— YOUR OBJECTIVE —
The answer should consist of every line in the material below that has the word "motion".

○ ○ ○ ○

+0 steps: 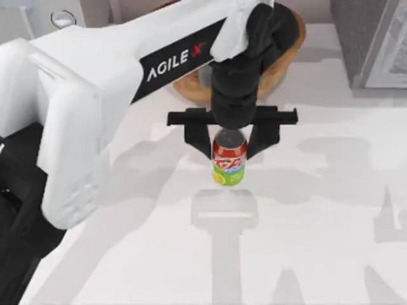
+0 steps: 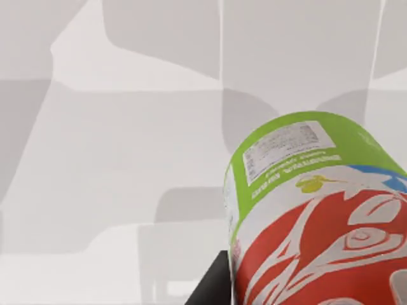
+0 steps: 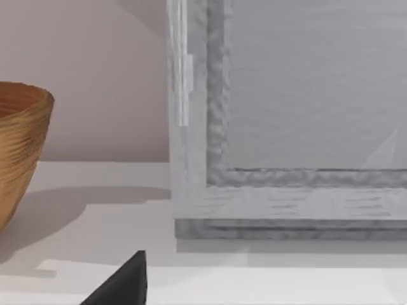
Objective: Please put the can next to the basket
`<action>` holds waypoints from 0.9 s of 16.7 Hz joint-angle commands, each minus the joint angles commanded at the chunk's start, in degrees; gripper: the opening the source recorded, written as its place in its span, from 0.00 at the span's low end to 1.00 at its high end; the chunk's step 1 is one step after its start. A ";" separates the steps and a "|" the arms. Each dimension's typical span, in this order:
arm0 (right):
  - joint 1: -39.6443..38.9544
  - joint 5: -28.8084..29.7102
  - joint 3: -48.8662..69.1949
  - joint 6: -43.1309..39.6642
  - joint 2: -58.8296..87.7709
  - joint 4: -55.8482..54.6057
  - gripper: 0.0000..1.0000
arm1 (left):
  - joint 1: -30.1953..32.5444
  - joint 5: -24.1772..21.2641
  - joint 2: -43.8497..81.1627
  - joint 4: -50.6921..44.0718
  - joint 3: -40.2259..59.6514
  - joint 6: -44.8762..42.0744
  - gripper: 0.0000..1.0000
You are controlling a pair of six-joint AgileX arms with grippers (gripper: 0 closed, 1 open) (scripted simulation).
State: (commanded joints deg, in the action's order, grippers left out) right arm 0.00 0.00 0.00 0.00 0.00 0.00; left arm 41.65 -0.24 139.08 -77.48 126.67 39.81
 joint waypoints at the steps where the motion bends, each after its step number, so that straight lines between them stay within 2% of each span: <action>1: 0.00 0.00 0.00 0.00 0.00 0.00 1.00 | 0.00 0.00 0.00 0.00 0.00 0.00 0.00; 13: 0.00 0.00 0.00 0.00 0.00 0.00 1.00 | -0.01 0.00 -0.01 1.82 -1.83 -0.01 0.00; 15: 0.00 0.00 0.00 0.00 0.00 0.00 1.00 | -0.01 0.00 -0.01 1.82 -1.83 -0.01 0.15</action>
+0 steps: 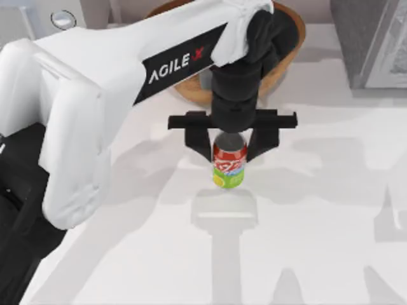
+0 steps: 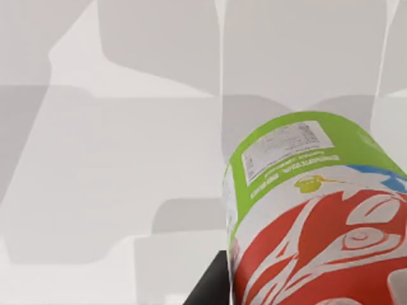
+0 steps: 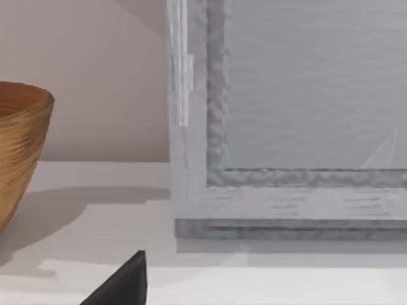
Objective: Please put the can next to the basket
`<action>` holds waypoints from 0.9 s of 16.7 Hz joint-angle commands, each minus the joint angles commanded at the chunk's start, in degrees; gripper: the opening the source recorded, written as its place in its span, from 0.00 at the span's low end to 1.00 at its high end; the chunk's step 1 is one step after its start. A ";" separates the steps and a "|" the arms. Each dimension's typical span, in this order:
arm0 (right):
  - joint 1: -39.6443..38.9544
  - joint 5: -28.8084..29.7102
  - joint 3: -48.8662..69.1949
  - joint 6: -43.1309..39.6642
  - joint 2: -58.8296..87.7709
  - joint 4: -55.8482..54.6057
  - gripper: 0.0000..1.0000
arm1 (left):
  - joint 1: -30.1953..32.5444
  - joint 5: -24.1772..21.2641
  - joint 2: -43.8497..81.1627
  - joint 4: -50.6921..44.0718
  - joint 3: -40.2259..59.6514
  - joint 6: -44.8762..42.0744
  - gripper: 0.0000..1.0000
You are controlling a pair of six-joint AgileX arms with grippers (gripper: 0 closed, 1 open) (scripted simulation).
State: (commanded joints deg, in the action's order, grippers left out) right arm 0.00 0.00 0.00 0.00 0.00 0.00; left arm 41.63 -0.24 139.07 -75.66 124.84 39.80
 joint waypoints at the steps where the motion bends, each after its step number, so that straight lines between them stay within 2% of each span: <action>1: 0.00 0.00 0.00 0.00 0.00 0.00 1.00 | 0.00 0.00 0.00 0.00 0.00 0.00 0.23; 11: 0.00 0.00 0.00 0.00 0.00 0.00 1.00 | 0.00 0.00 0.00 0.00 0.00 0.00 0.98; 15: 0.00 0.00 0.00 0.00 0.00 0.00 1.00 | 0.00 0.00 0.00 0.00 0.00 0.00 1.00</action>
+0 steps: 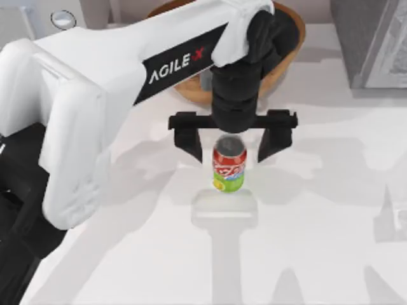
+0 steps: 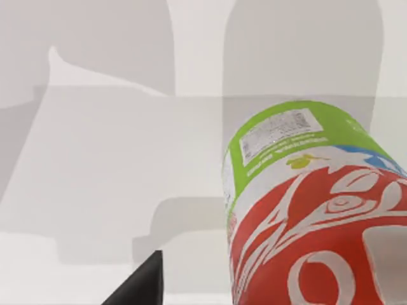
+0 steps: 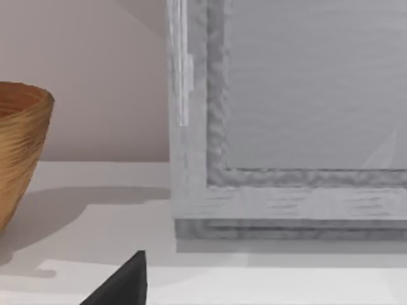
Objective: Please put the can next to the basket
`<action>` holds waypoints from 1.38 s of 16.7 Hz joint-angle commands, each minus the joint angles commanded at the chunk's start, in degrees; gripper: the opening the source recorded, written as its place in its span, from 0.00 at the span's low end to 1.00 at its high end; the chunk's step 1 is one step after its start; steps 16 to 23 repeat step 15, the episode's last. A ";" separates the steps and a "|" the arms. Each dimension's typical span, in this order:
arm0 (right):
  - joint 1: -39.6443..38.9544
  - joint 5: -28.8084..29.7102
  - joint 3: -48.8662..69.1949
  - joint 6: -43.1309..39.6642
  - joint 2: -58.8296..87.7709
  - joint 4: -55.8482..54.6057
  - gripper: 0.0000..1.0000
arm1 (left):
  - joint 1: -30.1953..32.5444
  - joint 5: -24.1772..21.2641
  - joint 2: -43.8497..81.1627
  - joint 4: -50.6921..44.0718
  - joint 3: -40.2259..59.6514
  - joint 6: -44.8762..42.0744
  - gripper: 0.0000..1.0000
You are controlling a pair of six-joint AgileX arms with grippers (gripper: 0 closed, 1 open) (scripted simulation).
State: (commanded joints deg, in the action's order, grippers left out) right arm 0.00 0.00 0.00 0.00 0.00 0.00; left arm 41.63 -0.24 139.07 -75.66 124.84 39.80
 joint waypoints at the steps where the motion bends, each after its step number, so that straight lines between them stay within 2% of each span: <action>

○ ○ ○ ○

— EXERCISE ANSWER —
 joint waypoints at the steps where the motion bends, each after its step number, so that straight lines between them stay within 2% of each span: <action>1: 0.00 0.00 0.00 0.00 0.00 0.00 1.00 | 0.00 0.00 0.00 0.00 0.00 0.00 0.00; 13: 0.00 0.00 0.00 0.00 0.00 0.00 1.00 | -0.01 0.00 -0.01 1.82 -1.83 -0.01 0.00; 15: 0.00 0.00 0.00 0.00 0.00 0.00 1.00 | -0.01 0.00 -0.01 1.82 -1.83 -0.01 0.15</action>
 joint waypoints at the steps where the motion bends, each after its step number, so that straight lines between them stay within 2% of each span: <action>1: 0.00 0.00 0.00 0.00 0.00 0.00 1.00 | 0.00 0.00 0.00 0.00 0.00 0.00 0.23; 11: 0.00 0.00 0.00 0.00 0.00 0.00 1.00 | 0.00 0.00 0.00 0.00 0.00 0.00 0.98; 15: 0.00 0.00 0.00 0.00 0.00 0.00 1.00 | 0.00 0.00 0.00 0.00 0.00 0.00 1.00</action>
 joint waypoints at the steps where the motion bends, each after its step number, so that straight lines between them stay within 2% of each span: <action>

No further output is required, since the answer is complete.